After changing the client to configstore
and restarting Cadence, you can manage dynamic configs using cadence admin config
CLI commands. You may need to set your custom dynamic configs again as the previous configs are not automatically migrated from the YAML file to the database.
cadence admin config listdc
lists all dynamic config overridescadence admin config getdc --dynamic_config_name <dynamic config keyname>
gets the value of a specific dynamic configcadence admin config updc --dynamic_config_name <dynamic config keyname> --dynamic_config_value '{"Value": <new value>}'
updates the value of a specific dynamic configcadence admin config resdc --dynamic_config_name <dynamic config keyname>
restores a specific dynamic config to its default value
Other Advanced Features
-
Go to advanced visibility for how to configure advanced visibility in production.
-
Go to workflow archival for how to configure archival in production.
-
Go to cross dc replication for how to configure replication in production.
Deployment & Release
Kubernetes is the most popular way to deploy Cadence cluster. And easiest way is to use Cadence Helm Charts that maintained by a community project.

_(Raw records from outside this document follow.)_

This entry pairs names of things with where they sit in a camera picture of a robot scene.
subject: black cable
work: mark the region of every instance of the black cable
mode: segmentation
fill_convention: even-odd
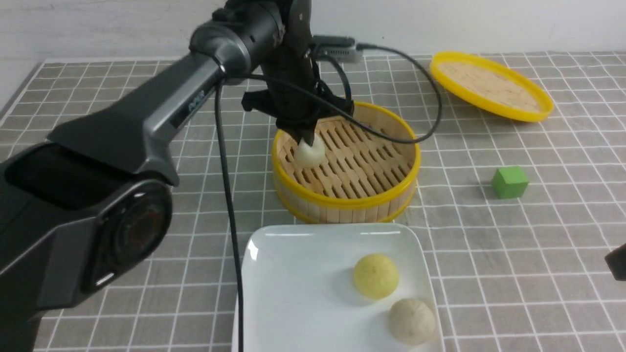
[[[435,92],[437,94],[437,101],[439,104],[439,110],[437,112],[437,118],[435,119],[435,122],[433,124],[433,126],[431,127],[431,129],[423,136],[416,138],[416,139],[399,139],[399,138],[394,138],[391,136],[388,136],[384,133],[378,132],[377,130],[371,128],[370,126],[364,125],[361,122],[357,121],[354,117],[350,116],[350,114],[344,112],[343,110],[341,110],[340,108],[336,107],[335,105],[329,103],[328,101],[325,101],[324,99],[318,97],[317,95],[306,91],[300,87],[298,87],[297,85],[293,85],[289,82],[283,81],[283,80],[279,80],[277,78],[273,78],[273,77],[267,77],[267,76],[262,76],[262,75],[253,75],[253,74],[247,74],[247,73],[237,73],[237,74],[231,74],[230,75],[231,78],[241,78],[244,80],[258,80],[258,81],[264,81],[264,82],[272,82],[272,83],[276,83],[278,85],[282,85],[285,86],[289,89],[298,91],[299,93],[308,96],[311,100],[315,101],[316,103],[323,105],[324,107],[331,109],[332,111],[336,112],[338,115],[340,115],[341,117],[345,118],[346,120],[348,120],[350,123],[358,126],[359,128],[361,128],[362,130],[369,132],[377,137],[380,137],[382,139],[388,140],[390,142],[394,142],[394,143],[399,143],[399,144],[416,144],[416,143],[420,143],[425,141],[427,138],[429,138],[431,135],[433,135],[434,131],[437,129],[437,127],[439,126],[439,122],[441,121],[441,113],[443,110],[443,102],[441,101],[441,95],[439,94],[439,91],[437,90],[437,88],[435,88]]]
[[[239,261],[239,243],[237,241],[237,228],[235,227],[235,209],[233,207],[232,194],[230,193],[230,177],[228,176],[228,162],[226,159],[226,143],[224,142],[224,131],[222,129],[222,107],[220,100],[222,97],[223,82],[217,83],[215,88],[215,130],[220,148],[220,161],[222,162],[222,178],[224,181],[224,193],[226,195],[226,208],[228,209],[228,220],[230,221],[230,240],[233,247],[233,257],[235,259],[235,274],[237,276],[237,297],[239,299],[239,352],[244,352],[244,285],[241,274],[241,262]]]
[[[437,117],[434,121],[433,126],[431,127],[431,129],[422,137],[419,137],[417,139],[414,140],[403,140],[403,139],[398,139],[398,138],[394,138],[391,136],[387,136],[384,133],[378,132],[374,129],[372,129],[371,127],[362,124],[361,122],[355,120],[352,116],[350,116],[350,114],[344,112],[343,110],[341,110],[340,108],[336,107],[335,105],[329,103],[328,101],[325,101],[324,99],[318,97],[317,95],[306,91],[302,88],[300,88],[297,85],[293,85],[292,83],[289,83],[287,81],[283,81],[283,80],[279,80],[277,78],[272,78],[272,77],[268,77],[268,76],[262,76],[262,75],[254,75],[254,74],[231,74],[229,75],[229,78],[242,78],[242,79],[248,79],[248,80],[259,80],[259,81],[264,81],[264,82],[272,82],[272,83],[276,83],[278,85],[282,85],[285,86],[287,88],[290,88],[292,90],[298,91],[299,93],[308,96],[311,100],[313,100],[314,102],[325,106],[326,108],[329,108],[333,111],[335,111],[337,114],[339,114],[340,116],[342,116],[343,118],[345,118],[347,121],[349,121],[350,123],[353,123],[355,125],[357,125],[359,128],[386,140],[389,140],[391,142],[394,143],[401,143],[401,144],[415,144],[415,143],[420,143],[423,142],[424,140],[426,140],[427,138],[429,138],[431,135],[433,135],[434,131],[437,129],[437,127],[439,126],[439,123],[441,121],[441,115],[443,112],[443,102],[441,99],[441,93],[439,92],[439,90],[437,89],[436,83],[434,82],[434,79],[430,76],[430,74],[426,71],[426,69],[424,69],[424,67],[422,65],[420,65],[416,60],[414,60],[412,57],[408,56],[407,54],[402,53],[401,51],[392,49],[392,48],[385,48],[382,46],[376,46],[373,44],[359,44],[357,45],[357,49],[377,49],[377,50],[383,50],[383,51],[389,51],[391,53],[395,53],[398,54],[399,56],[402,56],[403,58],[407,59],[408,61],[410,61],[415,67],[417,67],[423,74],[424,76],[426,76],[426,78],[428,79],[428,81],[432,84],[433,86],[433,90],[435,92],[435,95],[437,97],[437,103],[438,103],[438,111],[437,111]],[[337,60],[335,60],[335,58],[327,55],[327,54],[317,54],[315,56],[315,58],[324,58],[326,59],[328,62],[330,62],[333,67],[335,67],[335,69],[337,70],[337,74],[339,75],[341,82],[344,86],[344,92],[346,94],[346,101],[351,101],[352,100],[352,91],[350,89],[350,84],[348,82],[346,73],[344,72],[344,70],[341,68],[341,65],[337,62]],[[330,90],[330,88],[322,81],[320,80],[319,83],[322,84],[322,88],[323,89],[327,89]],[[237,240],[237,228],[235,226],[235,211],[234,211],[234,207],[233,207],[233,201],[232,201],[232,194],[230,191],[230,177],[228,175],[228,162],[226,159],[226,145],[224,142],[224,135],[223,135],[223,128],[222,128],[222,107],[220,106],[220,100],[222,97],[222,85],[223,85],[223,81],[220,81],[217,84],[217,87],[215,88],[215,128],[216,128],[216,132],[217,132],[217,140],[218,140],[218,146],[220,149],[220,161],[222,163],[222,177],[223,177],[223,184],[224,184],[224,193],[226,196],[226,208],[228,210],[228,220],[230,222],[230,237],[231,237],[231,241],[232,241],[232,248],[233,248],[233,258],[235,260],[235,274],[237,277],[237,297],[239,300],[239,309],[238,309],[238,317],[239,317],[239,323],[238,323],[238,341],[239,341],[239,352],[244,352],[244,285],[243,285],[243,279],[242,279],[242,273],[241,273],[241,262],[239,259],[239,242]]]
[[[352,90],[350,89],[350,82],[348,82],[348,77],[346,76],[346,72],[344,72],[344,70],[341,68],[341,65],[339,64],[339,62],[335,60],[335,58],[333,58],[332,56],[329,56],[328,54],[325,54],[325,53],[321,53],[321,54],[314,53],[312,57],[313,57],[313,60],[325,59],[328,62],[330,62],[333,67],[335,67],[335,71],[337,71],[337,74],[339,75],[339,78],[341,79],[341,84],[344,86],[344,94],[346,96],[346,103],[350,104],[350,101],[352,101]],[[328,87],[326,82],[319,80],[319,83],[323,85],[324,88],[330,91],[330,88]]]

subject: black object
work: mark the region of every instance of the black object
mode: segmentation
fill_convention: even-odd
[[[604,260],[615,280],[626,281],[626,244],[607,254]]]
[[[47,310],[78,305],[157,248],[171,220],[168,188],[179,182],[169,144],[227,75],[262,65],[321,93],[305,58],[309,17],[310,0],[229,0],[182,59],[0,163],[0,351],[30,352]],[[316,104],[269,91],[279,126],[312,131]]]

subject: white wall
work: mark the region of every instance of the white wall
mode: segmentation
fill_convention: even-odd
[[[0,58],[179,55],[222,3],[0,0]],[[410,53],[626,49],[625,0],[313,0],[313,7],[315,33]]]

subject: logo
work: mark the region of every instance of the logo
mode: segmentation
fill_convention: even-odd
[[[192,100],[192,102],[189,103],[189,112],[193,112],[194,110],[196,110],[196,108],[199,107],[200,103],[204,100],[206,96],[207,94],[203,90],[201,90],[198,95]]]

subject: steamed bun
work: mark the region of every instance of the steamed bun
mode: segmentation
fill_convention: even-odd
[[[424,343],[432,337],[437,320],[432,310],[417,298],[394,303],[389,311],[389,330],[398,341],[408,345]]]

If you are looking for deploying Cadence using other technologies, then it's reccomended to use Cadence docker images. You can use offical ones, or you may customize it based on what you need. See Cadence docker package for how to run the images.
It's always recommended to use the latest release. See Cadence release pages.
Please subscribe the release of project by :
Go to https://github.com/cadence-workflow/cadence -> Click the right top "Watch" button -> Custom -> "Release".
And see how to upgrade a Cadence cluster
Stress/Bench Test a cluster
It's recommended to run bench test on your cluster following this package to see the maximum throughput that it can take, whenever you change some setup.